Task goal:
Images should not appear in the copy, yet every line of the listing below must be printed exactly.
:: Information provided ::
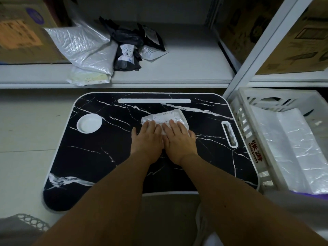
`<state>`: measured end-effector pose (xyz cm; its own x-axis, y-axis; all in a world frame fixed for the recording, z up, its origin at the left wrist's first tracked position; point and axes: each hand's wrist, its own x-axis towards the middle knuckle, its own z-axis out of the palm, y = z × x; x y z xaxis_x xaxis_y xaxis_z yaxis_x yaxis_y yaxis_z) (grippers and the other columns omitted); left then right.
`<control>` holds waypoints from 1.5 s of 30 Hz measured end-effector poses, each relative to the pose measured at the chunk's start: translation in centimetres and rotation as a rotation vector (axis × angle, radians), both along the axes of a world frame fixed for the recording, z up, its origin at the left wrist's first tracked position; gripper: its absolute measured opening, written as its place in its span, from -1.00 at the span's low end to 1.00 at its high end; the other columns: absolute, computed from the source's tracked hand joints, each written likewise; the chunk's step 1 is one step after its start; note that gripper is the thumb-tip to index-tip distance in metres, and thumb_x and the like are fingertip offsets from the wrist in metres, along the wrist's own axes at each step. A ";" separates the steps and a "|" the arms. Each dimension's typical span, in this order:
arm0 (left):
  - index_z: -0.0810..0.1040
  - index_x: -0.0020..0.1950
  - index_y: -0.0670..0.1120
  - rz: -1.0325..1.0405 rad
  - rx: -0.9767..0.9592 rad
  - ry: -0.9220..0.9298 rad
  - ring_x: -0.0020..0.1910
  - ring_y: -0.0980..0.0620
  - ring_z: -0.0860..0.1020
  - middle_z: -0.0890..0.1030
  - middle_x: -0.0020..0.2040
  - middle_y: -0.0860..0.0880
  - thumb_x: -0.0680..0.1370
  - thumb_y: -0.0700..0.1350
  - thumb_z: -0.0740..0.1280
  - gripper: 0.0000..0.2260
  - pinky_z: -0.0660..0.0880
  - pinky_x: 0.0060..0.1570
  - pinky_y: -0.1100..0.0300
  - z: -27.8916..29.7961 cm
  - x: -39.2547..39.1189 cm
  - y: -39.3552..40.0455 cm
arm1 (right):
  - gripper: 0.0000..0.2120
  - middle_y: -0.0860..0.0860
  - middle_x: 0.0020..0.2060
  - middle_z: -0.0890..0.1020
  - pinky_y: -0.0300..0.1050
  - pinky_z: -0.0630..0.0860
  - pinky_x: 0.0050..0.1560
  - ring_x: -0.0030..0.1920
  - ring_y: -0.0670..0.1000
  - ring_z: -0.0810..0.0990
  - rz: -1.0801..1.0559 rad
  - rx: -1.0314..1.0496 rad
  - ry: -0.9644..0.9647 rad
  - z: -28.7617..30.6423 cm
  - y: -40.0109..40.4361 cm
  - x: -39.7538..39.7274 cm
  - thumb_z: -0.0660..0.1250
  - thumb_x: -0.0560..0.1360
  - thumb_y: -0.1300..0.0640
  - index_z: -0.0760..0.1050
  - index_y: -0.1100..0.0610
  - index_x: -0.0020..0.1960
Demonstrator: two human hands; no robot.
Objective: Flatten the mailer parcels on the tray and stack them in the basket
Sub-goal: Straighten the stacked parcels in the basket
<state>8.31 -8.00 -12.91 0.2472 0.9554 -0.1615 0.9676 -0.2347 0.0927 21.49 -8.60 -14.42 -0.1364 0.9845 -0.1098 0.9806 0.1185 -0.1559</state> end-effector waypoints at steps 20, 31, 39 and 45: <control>-0.19 0.56 -0.03 0.075 -0.095 -0.047 0.53 -0.02 -0.25 -0.21 0.57 -0.03 0.65 0.06 -0.17 -0.50 -0.11 0.45 -0.25 -0.5 2.1 2.6 | -0.52 -0.16 0.56 -0.15 0.23 -0.16 0.50 0.55 -0.04 -0.23 -0.017 -0.166 0.073 0.4 4.5 1.6 -0.21 0.66 -0.14 -0.12 -0.18 0.57; -0.22 0.54 0.12 0.163 -0.152 -0.045 0.50 -0.24 -0.28 -0.30 0.54 -0.16 0.63 0.13 -0.14 -0.51 -0.12 0.42 -0.32 -0.6 2.2 2.8 | -0.47 0.00 0.57 -0.22 0.26 -0.22 0.49 0.55 -0.01 -0.24 -0.103 -0.201 0.063 0.6 4.6 1.0 -0.23 0.65 -0.16 -0.18 -0.07 0.58; -0.28 0.54 -0.07 0.383 -0.194 -0.119 0.54 -0.16 -0.16 -0.23 0.53 -0.26 0.62 0.21 -0.13 -0.38 -0.07 0.45 -0.17 -0.5 2.2 1.2 | -0.42 0.19 0.55 -0.05 0.30 -0.05 0.46 0.55 0.15 -0.10 -0.323 -0.253 0.036 1.2 3.5 0.8 -0.17 0.63 -0.21 -0.15 -0.02 0.58; 0.14 0.43 0.00 0.542 -0.133 -0.332 0.22 -0.19 0.37 0.30 0.26 -0.22 0.55 -0.11 0.18 -0.54 0.43 0.12 0.00 2.0 2.1 -0.2 | -0.53 0.17 0.28 0.40 0.14 0.42 0.19 0.26 0.18 0.41 -0.610 -0.081 0.179 2.9 1.2 0.6 0.12 0.59 -0.11 0.25 0.17 0.36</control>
<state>10.45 -8.23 -10.93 -0.2078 0.9357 -0.2853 0.8605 0.3135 0.4017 22.06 -7.36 -11.54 0.4224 0.8806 -0.2146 0.8260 -0.4715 -0.3088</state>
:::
Completed task:
`<state>`: measured end-effector pose (xyz cm; its own x-axis, y-axis; all in a world frame fixed for the recording, z up, its origin at the left wrist's first tracked position; point and axes: each hand's wrist, its own x-axis towards the middle knuckle, its own z-axis out of the palm, y = z × x; x y z xaxis_x xaxis_y xaxis_z yaxis_x yaxis_y yaxis_z) (grippers and the other columns omitted); left then right.
`<control>` holds waypoints from 1.5 s of 30 Hz measured end-effector poses, each relative to the pose measured at the chunk's start: translation in centimetres and rotation as a rotation vector (axis × angle, radians), both along the axes of a world frame fixed for the recording, z up, its origin at the left wrist's first tracked position; gripper: its absolute measured opening, written as its place in its span, from -1.00 at the span's low end to 1.00 at its high end; the other columns: absolute, computed from the source's tracked hand joints, each written likewise; the chunk's step 1 is one step after its start; note that gripper is the thumb-tip to index-tip distance in metres, and thumb_x and the like are fingertip offsets from the wrist in metres, along the wrist's own axes at each step. A ";" separates the steps and a "|" the arms. Each dimension's typical span, in this order:
arm0 (left):
  - index_z: -0.0810..0.1040
  - index_x: -0.0020..0.1950
  - index_y: -0.0670..0.1120
  - rz: -1.0325..1.0405 rad
  - rx: -0.9767..0.9592 rad
  - ry: -0.9220..0.9298 rad
  - ring_x: -0.0020..0.1910
  - ring_y: -0.0980..0.0620
  - ring_z: -0.0860..0.1020
  - middle_z: -0.0890..0.1030
  - middle_x: -0.0020..0.2040
  - middle_y: -0.0860..0.0880
  - thumb_x: -0.0680..0.1370
  - thumb_y: -0.0700..0.1350
  - thumb_z: -0.0740..0.1280
  - gripper: 0.0000..0.2260
  - pinky_z: -0.0660..0.0880
  - pinky_x: 0.0060..0.1570
  - pinky_y: -0.1100..0.0300
  - z: -27.8916..29.7961 cm
  - x: -39.2547..39.1189 cm
  - y: -39.3552..40.0455 cm
arm1 (right):
  - gripper: 0.0000..0.2120
  - middle_y: -0.0860..0.0860
  - middle_x: 0.0020..0.2060
  - middle_z: -0.0890..0.1020
  - pinky_y: -0.0300..0.1050
  - pinky_z: -0.0630..0.0860
  - pinky_x: 0.0050..0.1560
  - ring_x: -0.0030..0.1920
  - ring_y: -0.0670..0.1000
  - ring_z: -0.0810..0.0990
  - rz: -1.0801..1.0559 rad
  - rx: -1.0314..1.0496 rad
  - ry: -0.9644..0.9647 rad
  - z: -28.7617..30.6423 cm
  - y: -40.0109..40.4361 cm
  - x: -39.7538..39.7274 cm
  - thumb_z: -0.0660..0.1250
  - thumb_x: -0.0560..0.1360
  - thumb_y: -0.1300..0.0640
  - index_z: -0.0760..0.1050
  - index_y: -0.1100..0.0610
  - index_x: -0.0020..0.1960
Demonstrator: two human hands; no robot.
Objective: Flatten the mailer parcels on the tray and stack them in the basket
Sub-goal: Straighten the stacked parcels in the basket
<state>8.31 -8.00 -12.91 0.2472 0.9554 -0.1615 0.9676 -0.2347 0.0927 21.49 -8.60 -14.42 -0.1364 0.9845 -0.1098 0.9806 0.1185 -0.1559</state> end-effector waypoints at steps 20, 31, 39 and 45: <control>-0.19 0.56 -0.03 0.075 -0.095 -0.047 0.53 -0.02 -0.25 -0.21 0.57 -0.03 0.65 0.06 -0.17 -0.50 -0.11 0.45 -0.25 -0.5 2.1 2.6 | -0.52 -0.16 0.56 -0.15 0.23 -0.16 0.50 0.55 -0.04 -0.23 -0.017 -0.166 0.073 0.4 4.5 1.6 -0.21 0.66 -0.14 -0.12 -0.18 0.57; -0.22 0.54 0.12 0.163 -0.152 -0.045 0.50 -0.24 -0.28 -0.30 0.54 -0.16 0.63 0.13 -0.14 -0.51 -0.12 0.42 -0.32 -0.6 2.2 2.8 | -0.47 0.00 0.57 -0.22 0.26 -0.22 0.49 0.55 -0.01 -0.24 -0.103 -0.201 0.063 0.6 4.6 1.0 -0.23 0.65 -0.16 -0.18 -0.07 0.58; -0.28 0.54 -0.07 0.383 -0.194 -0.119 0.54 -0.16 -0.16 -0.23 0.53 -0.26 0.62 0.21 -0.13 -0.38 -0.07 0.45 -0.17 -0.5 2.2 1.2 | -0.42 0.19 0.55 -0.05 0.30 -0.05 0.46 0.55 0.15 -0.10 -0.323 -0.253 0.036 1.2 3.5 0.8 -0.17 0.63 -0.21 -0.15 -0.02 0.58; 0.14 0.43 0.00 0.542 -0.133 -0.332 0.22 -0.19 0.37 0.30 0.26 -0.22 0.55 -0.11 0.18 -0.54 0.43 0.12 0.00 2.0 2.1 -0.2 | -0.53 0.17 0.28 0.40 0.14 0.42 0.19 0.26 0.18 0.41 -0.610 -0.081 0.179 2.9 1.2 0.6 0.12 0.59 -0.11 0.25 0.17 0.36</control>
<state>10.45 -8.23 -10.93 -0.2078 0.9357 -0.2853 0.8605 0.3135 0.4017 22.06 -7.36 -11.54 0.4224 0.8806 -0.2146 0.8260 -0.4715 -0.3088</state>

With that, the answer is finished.